» **Problem description**
Exactly repeat the full listing that follows.
=== Data block ===
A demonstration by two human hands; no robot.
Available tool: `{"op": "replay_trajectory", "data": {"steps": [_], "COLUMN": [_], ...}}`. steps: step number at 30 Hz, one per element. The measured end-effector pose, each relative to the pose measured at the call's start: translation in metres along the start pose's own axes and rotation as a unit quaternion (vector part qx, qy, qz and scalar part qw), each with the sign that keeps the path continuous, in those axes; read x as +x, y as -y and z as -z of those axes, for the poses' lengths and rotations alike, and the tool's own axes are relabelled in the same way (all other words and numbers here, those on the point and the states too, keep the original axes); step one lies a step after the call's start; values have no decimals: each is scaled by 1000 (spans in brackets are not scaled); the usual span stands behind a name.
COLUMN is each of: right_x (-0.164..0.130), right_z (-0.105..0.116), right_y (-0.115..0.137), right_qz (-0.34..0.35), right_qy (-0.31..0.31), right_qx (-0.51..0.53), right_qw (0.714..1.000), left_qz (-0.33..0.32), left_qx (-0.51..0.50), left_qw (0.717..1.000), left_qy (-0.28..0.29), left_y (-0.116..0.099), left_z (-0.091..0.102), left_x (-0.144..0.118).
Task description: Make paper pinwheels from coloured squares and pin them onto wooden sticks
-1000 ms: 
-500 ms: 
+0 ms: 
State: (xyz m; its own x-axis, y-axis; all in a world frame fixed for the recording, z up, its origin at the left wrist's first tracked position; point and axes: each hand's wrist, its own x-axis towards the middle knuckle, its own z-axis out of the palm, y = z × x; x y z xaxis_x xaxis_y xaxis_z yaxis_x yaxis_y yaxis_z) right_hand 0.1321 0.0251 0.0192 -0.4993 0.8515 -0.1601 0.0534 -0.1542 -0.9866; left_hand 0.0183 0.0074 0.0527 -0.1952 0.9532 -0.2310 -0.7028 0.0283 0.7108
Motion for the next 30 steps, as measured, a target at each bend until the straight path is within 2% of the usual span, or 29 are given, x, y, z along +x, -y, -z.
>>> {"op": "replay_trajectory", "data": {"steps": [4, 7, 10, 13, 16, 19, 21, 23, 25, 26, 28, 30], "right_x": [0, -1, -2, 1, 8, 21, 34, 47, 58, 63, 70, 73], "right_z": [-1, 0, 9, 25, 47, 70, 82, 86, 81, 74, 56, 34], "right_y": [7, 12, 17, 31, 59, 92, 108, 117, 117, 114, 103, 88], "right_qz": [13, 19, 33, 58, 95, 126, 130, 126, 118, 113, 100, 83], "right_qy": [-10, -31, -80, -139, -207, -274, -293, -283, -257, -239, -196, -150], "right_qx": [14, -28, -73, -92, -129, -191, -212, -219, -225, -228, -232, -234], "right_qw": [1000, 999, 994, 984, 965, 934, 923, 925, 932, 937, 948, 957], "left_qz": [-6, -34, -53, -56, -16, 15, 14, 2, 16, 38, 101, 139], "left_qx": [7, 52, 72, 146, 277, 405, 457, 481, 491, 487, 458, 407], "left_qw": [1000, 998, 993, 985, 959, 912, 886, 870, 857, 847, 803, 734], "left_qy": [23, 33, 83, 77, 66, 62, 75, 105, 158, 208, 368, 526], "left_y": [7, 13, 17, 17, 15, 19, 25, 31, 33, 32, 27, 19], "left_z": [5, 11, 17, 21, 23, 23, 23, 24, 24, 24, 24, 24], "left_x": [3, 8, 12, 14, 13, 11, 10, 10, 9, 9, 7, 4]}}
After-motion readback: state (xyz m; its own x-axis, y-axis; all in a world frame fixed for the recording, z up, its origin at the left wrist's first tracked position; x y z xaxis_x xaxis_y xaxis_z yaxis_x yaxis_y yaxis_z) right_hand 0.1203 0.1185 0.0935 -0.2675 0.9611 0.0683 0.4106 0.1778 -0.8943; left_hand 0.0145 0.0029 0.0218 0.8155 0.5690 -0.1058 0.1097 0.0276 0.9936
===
» **Reply to the exercise**
A demonstration by two human hands; no robot.
Available tool: `{"op": "replay_trajectory", "data": {"steps": [_], "COLUMN": [_], ...}}`. steps: step number at 30 Hz, one per element. The measured end-effector pose, each relative to the pose measured at the call's start: translation in metres along the start pose's own axes and rotation as a unit quaternion (vector part qx, qy, qz and scalar part qw), each with the sign that keeps the path continuous, in those axes; read x as +x, y as -y and z as -z of those axes, for the poses' lengths and rotations alike, and the tool's own axes are relabelled in the same way (all other words and numbers here, those on the point and the states too, keep the original axes); step one lies a step after the call's start; values have no decimals: each is scaled by 1000 (spans in brackets are not scaled); the usual span stands behind a name.
COLUMN is each of: right_x (-0.164..0.130), right_z (-0.105..0.116), right_y (-0.115..0.137), right_qz (-0.34..0.35), right_qy (-0.31..0.31), right_qx (-0.51..0.53), right_qw (0.714..1.000), left_qz (-0.33..0.32), left_qx (-0.51..0.50), left_qw (0.717..1.000), left_qy (-0.28..0.29), left_y (-0.116..0.099), left_z (-0.091..0.102), left_x (-0.144..0.118).
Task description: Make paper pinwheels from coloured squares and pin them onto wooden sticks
-1000 ms: 
-500 ms: 
+0 ms: 
State: (xyz m; its own x-axis, y-axis; all in a world frame fixed for the recording, z up, its origin at the left wrist's first tracked position; point and axes: each hand's wrist, its own x-axis towards the middle knuckle, its own z-axis out of the palm, y = z × x; x y z xaxis_x xaxis_y xaxis_z yaxis_x yaxis_y yaxis_z) right_hand 0.1321 0.0251 0.0192 -0.4993 0.8515 -0.1601 0.0534 -0.1542 -0.9866; left_hand 0.0183 0.0074 0.0527 -0.1952 0.9532 -0.2310 -0.7028 0.0283 0.7108
Motion for the next 30 steps, as measured, a target at each bend until the straight path is within 2% of the usual span, or 29 are given, x, y, z along +x, -y, -z.
>>> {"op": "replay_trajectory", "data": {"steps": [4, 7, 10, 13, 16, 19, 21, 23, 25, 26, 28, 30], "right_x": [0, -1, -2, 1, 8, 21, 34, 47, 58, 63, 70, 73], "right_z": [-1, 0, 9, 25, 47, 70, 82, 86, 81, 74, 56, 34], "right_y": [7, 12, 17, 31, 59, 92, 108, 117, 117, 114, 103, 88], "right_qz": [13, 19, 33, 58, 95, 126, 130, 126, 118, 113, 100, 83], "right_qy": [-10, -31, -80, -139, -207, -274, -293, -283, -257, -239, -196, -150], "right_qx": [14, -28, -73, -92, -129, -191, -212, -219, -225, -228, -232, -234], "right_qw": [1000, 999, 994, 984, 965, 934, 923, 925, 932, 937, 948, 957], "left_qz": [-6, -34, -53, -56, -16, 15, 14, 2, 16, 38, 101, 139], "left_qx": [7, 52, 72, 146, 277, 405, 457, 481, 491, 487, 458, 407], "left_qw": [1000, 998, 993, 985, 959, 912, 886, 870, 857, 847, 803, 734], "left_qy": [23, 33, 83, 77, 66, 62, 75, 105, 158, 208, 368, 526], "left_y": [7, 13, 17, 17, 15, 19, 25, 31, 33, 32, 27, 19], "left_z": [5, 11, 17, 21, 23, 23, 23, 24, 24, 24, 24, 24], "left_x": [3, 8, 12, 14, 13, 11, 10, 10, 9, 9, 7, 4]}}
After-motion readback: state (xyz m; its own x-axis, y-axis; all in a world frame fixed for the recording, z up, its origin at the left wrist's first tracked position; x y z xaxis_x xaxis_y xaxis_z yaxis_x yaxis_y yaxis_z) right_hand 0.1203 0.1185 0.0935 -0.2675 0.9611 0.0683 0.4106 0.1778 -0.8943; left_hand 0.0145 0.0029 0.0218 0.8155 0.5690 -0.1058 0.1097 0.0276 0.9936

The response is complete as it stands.